Just how difficult life is getting for many of us is shown in Oxfam's new paper, The Perfect Storm. Most of us are being battered from all directions, while a select few escape those same pressures. For example, incomes as a whole are falling faster than any time since the 1970s. But, while earnings of waiters and cleaners are going down (by 11% and 3% respectively last year), the directors of the FTSE 100 companies got 50% richer last year. Strange, isn't it? 

Here's another: bizarrely, work is no longer a good route out of poverty. Six in every ten working-age adults in poverty live in working households. Since the recession started, 830,000 full-time jobs have been lost, with half a million new part time jobs failing to fill the gap. And the UK has more zero-hours contracts than anywhere in Europe, people with an employment contract but with no guaranteed income ever, having to fight for the hours of work you need, and no entitlement to support if you just couldn’t find enough hours to work to make ends meet. And we can't even cover ourselves: we have weaker employment rights than Mexico. 

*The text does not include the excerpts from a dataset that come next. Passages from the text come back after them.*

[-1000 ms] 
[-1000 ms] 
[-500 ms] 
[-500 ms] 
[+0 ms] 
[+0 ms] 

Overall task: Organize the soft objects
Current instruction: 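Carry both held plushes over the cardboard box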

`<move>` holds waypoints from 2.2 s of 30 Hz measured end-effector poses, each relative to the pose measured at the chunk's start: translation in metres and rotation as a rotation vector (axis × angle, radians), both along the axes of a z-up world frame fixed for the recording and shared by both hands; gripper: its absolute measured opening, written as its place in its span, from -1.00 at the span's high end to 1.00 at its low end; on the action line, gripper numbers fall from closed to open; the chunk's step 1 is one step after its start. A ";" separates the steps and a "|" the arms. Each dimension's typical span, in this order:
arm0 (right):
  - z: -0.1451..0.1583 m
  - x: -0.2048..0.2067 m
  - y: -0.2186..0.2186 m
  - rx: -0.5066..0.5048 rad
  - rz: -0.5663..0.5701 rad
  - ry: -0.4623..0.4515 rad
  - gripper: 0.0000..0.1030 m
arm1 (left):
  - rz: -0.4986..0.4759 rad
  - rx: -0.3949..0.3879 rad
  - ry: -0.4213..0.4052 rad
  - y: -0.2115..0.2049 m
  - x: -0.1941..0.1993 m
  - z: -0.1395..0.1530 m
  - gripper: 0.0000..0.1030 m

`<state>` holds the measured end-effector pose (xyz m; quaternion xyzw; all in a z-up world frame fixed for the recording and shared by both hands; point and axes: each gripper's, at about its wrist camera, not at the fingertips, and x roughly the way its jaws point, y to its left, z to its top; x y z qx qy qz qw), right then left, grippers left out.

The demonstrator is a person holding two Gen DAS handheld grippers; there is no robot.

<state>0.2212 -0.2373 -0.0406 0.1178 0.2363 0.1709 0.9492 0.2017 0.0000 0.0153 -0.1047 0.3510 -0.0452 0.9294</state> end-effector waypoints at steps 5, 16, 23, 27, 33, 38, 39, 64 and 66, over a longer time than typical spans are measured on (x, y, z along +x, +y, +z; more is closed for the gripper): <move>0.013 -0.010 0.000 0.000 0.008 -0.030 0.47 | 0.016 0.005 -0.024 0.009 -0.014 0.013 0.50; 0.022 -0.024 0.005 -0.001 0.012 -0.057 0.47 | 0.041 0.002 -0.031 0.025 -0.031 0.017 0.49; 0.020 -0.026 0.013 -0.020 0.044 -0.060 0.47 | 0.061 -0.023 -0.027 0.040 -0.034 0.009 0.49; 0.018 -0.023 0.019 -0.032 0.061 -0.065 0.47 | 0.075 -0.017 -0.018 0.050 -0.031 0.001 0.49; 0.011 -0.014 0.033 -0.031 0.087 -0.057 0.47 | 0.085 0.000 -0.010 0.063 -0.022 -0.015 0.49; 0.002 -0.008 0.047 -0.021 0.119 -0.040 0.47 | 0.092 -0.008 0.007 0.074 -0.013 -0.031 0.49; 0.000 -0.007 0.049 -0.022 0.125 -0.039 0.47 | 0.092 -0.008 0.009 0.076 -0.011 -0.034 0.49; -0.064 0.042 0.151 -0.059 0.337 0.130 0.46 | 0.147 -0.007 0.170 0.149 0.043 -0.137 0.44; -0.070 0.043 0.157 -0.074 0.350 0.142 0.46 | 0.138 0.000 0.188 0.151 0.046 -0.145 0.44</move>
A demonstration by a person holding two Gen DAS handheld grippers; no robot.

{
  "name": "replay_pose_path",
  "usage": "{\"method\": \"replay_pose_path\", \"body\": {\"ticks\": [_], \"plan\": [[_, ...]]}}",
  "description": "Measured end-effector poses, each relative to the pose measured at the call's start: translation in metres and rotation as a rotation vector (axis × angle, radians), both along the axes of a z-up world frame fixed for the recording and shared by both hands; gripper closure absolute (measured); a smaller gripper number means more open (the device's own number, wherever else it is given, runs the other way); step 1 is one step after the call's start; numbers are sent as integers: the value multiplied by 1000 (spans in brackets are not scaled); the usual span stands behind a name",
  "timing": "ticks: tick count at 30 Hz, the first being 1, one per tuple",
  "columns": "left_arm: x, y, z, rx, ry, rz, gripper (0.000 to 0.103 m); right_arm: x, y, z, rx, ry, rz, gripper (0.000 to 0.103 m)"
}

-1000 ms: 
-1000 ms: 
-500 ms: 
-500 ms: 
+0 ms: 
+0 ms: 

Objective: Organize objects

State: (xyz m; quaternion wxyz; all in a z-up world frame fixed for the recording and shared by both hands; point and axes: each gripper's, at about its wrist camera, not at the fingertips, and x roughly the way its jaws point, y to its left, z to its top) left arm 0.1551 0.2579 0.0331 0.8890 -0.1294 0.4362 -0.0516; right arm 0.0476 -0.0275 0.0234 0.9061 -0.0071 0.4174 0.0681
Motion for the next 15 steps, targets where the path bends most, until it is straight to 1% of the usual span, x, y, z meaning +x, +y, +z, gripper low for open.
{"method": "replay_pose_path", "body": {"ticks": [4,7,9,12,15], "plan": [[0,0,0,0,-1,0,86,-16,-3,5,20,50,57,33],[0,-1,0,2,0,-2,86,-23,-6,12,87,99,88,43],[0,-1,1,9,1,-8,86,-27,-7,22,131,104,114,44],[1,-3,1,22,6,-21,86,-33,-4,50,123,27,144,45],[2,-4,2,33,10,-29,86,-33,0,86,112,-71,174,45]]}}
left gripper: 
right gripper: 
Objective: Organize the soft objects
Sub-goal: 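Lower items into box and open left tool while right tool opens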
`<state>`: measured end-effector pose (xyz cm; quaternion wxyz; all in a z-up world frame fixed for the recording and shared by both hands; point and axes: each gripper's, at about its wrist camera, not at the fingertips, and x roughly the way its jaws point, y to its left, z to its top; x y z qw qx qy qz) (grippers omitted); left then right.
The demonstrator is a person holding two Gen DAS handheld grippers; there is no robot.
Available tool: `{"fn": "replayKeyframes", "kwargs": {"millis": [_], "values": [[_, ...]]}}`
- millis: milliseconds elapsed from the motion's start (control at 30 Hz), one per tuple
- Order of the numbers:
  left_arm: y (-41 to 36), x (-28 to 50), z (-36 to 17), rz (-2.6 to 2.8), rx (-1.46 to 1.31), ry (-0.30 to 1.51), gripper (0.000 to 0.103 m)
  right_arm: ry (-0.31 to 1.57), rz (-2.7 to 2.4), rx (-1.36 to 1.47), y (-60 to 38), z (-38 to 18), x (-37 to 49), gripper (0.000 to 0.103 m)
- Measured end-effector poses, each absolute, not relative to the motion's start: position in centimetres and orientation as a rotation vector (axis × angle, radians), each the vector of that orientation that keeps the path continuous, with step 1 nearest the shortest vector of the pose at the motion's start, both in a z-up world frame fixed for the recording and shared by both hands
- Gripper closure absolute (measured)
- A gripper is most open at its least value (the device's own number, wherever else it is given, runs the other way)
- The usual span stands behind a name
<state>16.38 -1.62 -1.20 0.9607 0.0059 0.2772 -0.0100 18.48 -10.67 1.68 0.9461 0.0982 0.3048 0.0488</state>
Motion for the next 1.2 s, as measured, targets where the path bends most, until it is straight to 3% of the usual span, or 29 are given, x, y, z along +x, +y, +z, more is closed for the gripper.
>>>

And yet the current plan basically drills through our boat; it dictates that £4 of government investment is cut for every £1 raised in taxes. And most of the taxation income comes from VAT, which hits the poorest twice as hard as the richest. 

So Robin, can you help us weather this storm? The tax gap in the UK at the moment is £35 billion – this could pay for every nursery, primary, secondary and special school in England. And the Robin Hood Tax on financial transactions would raise as much as the 2011 VAT increase, but from those who did so much to cause this crisis, not from those of us doing our best to fix it. 

By clamping down on tax avoidance and introducing a Robin Hood Tax, the government could prevent further cuts in benefits, protecting our safety net; it could reduce cuts to public services; and it could invest in affordable housing and universal childcare.

Gandhi said that a nation’s greatness is measured by how it treats its weakest members. We would hope that the UK government is up to making that choice.

Helen Longworth is Head of Policy and Communications for Oxfam's UK Poverty Programme.